I knew Julia, and she was a lovely, kind person who made other people feel good. She cheered and rooted for other people to succeed, and it's so tragic to learn that she did so while she felt so low herself. She also really, really loved running and wanted to be as good as she could be. She deserved a coach who would help her and appreciate her, and instead he degraded her. Shame on him.
I recall having seen this video in the past. She seems entirely normal, actually pretty much like any other college woman her age. She's confronted by the fact that the coach does not appear, in the conversation with the officer, to have violated any laws. It would have been necessary for her to talk to a lawyer to determine whether that was the case. So, she's in the wrong place. The university should have been listening to her and investigating the coach and firing him while she was still alive. The coach brought her into the program knowing both of her academic issues and what speed she had run, 6:22 mile, 20:46 5000m, 46 10k.
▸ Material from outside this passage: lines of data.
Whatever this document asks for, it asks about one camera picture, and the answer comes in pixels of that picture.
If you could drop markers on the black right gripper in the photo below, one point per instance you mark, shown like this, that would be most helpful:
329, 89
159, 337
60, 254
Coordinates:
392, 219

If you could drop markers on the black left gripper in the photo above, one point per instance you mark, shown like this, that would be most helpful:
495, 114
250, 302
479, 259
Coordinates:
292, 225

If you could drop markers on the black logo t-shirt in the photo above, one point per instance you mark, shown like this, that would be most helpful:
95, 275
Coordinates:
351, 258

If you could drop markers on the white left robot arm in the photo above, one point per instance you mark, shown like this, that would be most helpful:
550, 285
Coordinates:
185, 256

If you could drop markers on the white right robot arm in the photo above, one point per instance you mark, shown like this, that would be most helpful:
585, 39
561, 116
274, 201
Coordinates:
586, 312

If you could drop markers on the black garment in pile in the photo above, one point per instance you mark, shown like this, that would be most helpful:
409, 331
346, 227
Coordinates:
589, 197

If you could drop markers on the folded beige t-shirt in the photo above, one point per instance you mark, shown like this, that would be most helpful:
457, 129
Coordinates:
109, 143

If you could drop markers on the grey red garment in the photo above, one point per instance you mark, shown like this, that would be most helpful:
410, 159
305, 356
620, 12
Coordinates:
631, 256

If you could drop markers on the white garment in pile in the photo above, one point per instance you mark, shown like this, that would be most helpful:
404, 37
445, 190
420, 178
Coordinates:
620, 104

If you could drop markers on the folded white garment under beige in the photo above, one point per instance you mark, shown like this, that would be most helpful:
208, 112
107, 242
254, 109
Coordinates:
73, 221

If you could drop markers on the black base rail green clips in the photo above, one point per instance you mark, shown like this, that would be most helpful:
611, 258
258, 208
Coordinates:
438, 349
It's not that Jax was a bad program for women. In one of her xc races on tfrrs, a Jax athlete actually beat a freshman Parker Valby to win the race. Nor was she that close to the back of the race. A fundamental human respect has got to be the basis of how coaches deal with athletes. They don't have to validate everything they do, but they should not be breaking them down and making them suicidal. Her GPA was under 3, and he cut her because the NCAA allows that, but she says that the reason he cut her was that she was complaining about his treatment of her, not because he had to. He could instead have gradually coached her up and helped her continue to get better.
This so called coach was anything but. A good coach is up to the challenge to pull their slowest runner up. But that's hard. Much easier to take faster kids and give them workouts you got from the internet and claim success. So to cover up his failure he takes the low road and blames it all on her one way or another. A real coach can strengthen a team around an athlete who's not as talented. This guy, not even close to being a real coach.